Every entry below needs to be repeated exactly.

▶ Data excerpts

----

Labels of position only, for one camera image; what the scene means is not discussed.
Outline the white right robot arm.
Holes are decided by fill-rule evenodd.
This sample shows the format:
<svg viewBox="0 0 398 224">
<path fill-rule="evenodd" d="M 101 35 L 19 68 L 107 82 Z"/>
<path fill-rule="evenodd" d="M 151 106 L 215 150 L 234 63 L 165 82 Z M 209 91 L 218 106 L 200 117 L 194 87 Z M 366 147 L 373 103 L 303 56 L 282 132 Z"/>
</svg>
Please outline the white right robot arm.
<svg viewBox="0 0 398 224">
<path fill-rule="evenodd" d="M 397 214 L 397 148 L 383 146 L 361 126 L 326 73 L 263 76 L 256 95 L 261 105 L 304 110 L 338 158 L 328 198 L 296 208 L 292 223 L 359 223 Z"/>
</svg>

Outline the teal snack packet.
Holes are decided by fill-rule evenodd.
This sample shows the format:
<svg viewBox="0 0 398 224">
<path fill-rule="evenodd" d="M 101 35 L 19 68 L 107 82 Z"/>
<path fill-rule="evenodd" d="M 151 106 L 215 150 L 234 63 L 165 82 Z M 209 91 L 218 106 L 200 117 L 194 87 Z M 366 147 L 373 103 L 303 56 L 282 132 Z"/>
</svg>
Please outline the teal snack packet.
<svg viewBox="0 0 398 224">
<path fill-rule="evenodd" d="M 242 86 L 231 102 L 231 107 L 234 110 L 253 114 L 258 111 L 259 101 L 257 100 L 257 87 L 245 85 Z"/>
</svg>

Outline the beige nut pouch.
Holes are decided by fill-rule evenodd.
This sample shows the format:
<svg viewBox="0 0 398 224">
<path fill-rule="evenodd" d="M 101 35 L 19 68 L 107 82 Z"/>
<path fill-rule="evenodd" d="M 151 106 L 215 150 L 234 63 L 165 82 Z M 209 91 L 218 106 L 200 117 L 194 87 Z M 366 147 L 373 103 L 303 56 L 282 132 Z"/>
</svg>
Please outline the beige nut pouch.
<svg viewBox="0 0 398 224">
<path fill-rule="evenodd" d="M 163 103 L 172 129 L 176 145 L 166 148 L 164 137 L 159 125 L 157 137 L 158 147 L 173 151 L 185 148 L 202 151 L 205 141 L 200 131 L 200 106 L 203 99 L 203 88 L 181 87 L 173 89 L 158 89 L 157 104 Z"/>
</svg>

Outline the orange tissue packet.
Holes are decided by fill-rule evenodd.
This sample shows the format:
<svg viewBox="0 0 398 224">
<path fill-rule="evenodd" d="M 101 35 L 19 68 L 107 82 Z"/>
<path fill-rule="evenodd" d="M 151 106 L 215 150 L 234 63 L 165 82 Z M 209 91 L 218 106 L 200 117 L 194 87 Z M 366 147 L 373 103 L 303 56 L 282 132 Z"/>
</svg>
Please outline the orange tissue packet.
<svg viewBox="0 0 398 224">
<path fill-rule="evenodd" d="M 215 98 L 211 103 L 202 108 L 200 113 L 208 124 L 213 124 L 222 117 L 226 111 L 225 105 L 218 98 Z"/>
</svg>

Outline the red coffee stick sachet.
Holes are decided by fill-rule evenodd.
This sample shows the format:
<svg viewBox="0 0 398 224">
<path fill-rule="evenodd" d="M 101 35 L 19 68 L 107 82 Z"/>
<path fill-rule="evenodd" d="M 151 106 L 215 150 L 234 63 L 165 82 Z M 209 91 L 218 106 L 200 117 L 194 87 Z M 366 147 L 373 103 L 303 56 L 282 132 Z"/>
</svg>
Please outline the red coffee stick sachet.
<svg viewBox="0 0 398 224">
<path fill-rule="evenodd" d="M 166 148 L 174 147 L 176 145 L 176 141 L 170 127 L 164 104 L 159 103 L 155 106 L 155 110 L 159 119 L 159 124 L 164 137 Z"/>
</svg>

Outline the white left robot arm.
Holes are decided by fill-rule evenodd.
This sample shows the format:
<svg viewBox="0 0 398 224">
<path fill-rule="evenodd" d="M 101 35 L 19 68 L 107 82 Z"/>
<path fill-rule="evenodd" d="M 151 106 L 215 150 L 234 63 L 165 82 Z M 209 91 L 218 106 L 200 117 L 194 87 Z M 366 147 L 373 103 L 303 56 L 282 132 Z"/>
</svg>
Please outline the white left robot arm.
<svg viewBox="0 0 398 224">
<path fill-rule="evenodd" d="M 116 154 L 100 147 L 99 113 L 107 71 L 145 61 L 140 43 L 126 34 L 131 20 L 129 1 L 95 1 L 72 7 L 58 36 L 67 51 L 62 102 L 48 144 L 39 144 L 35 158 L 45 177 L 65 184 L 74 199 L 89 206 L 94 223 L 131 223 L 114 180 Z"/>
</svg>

----

▶ RESULT OF THIS EXERCISE
Labels of position only, for one camera image; what the scene means is not discussed.
Outline the white right robot arm.
Holes are decided by fill-rule evenodd.
This sample shows the format:
<svg viewBox="0 0 398 224">
<path fill-rule="evenodd" d="M 101 35 L 19 68 L 107 82 Z"/>
<path fill-rule="evenodd" d="M 151 106 L 215 150 L 234 63 L 165 82 Z M 209 91 L 218 106 L 200 117 L 194 87 Z M 366 147 L 373 103 L 303 56 L 282 132 Z"/>
</svg>
Please outline the white right robot arm.
<svg viewBox="0 0 398 224">
<path fill-rule="evenodd" d="M 397 214 L 397 148 L 383 146 L 361 126 L 326 73 L 263 76 L 256 95 L 261 105 L 304 110 L 338 158 L 328 198 L 296 208 L 292 223 L 359 223 Z"/>
</svg>

Outline the teal snack packet.
Holes are decided by fill-rule evenodd.
This sample shows the format:
<svg viewBox="0 0 398 224">
<path fill-rule="evenodd" d="M 101 35 L 19 68 L 107 82 Z"/>
<path fill-rule="evenodd" d="M 151 106 L 215 150 L 234 63 L 165 82 Z M 209 91 L 218 106 L 200 117 L 194 87 Z M 366 147 L 373 103 L 303 56 L 282 132 Z"/>
</svg>
Please outline the teal snack packet.
<svg viewBox="0 0 398 224">
<path fill-rule="evenodd" d="M 242 86 L 231 102 L 231 107 L 234 110 L 253 114 L 258 111 L 259 101 L 257 100 L 257 87 L 245 85 Z"/>
</svg>

Outline the beige nut pouch.
Holes are decided by fill-rule evenodd.
This sample shows the format:
<svg viewBox="0 0 398 224">
<path fill-rule="evenodd" d="M 101 35 L 19 68 L 107 82 Z"/>
<path fill-rule="evenodd" d="M 151 106 L 215 150 L 234 63 L 165 82 Z M 209 91 L 218 106 L 200 117 L 194 87 Z M 366 147 L 373 103 L 303 56 L 282 132 Z"/>
</svg>
Please outline the beige nut pouch.
<svg viewBox="0 0 398 224">
<path fill-rule="evenodd" d="M 163 103 L 172 129 L 176 145 L 166 148 L 164 137 L 159 125 L 157 137 L 158 147 L 173 151 L 185 148 L 202 151 L 205 141 L 200 131 L 200 106 L 203 99 L 203 88 L 181 87 L 173 89 L 158 89 L 157 104 Z"/>
</svg>

Outline the orange tissue packet.
Holes are decided by fill-rule evenodd.
This sample shows the format:
<svg viewBox="0 0 398 224">
<path fill-rule="evenodd" d="M 101 35 L 19 68 L 107 82 Z"/>
<path fill-rule="evenodd" d="M 151 106 L 215 150 L 234 63 L 165 82 Z M 209 91 L 218 106 L 200 117 L 194 87 Z M 366 147 L 373 103 L 303 56 L 282 132 Z"/>
</svg>
Please outline the orange tissue packet.
<svg viewBox="0 0 398 224">
<path fill-rule="evenodd" d="M 215 98 L 211 103 L 202 108 L 200 113 L 208 124 L 213 124 L 222 117 L 226 111 L 225 105 L 218 98 Z"/>
</svg>

Outline the red coffee stick sachet.
Holes are decided by fill-rule evenodd.
This sample shows the format:
<svg viewBox="0 0 398 224">
<path fill-rule="evenodd" d="M 101 35 L 19 68 L 107 82 Z"/>
<path fill-rule="evenodd" d="M 151 106 L 215 150 L 234 63 L 165 82 Z M 209 91 L 218 106 L 200 117 L 194 87 Z M 366 147 L 373 103 L 303 56 L 282 132 Z"/>
</svg>
Please outline the red coffee stick sachet.
<svg viewBox="0 0 398 224">
<path fill-rule="evenodd" d="M 166 148 L 174 147 L 176 145 L 176 141 L 170 127 L 164 104 L 159 103 L 155 106 L 155 110 L 159 119 L 159 124 L 164 137 Z"/>
</svg>

Outline the white left robot arm.
Holes are decided by fill-rule evenodd.
This sample shows the format:
<svg viewBox="0 0 398 224">
<path fill-rule="evenodd" d="M 101 35 L 19 68 L 107 82 Z"/>
<path fill-rule="evenodd" d="M 151 106 L 215 150 L 234 63 L 165 82 Z M 209 91 L 218 106 L 200 117 L 194 87 Z M 366 147 L 373 103 L 303 56 L 282 132 Z"/>
</svg>
Please outline the white left robot arm.
<svg viewBox="0 0 398 224">
<path fill-rule="evenodd" d="M 116 154 L 100 147 L 99 113 L 107 71 L 145 61 L 140 43 L 126 34 L 131 20 L 129 1 L 95 1 L 72 7 L 58 36 L 67 51 L 62 102 L 48 144 L 39 144 L 35 158 L 45 177 L 65 184 L 74 199 L 89 206 L 94 223 L 131 223 L 114 180 Z"/>
</svg>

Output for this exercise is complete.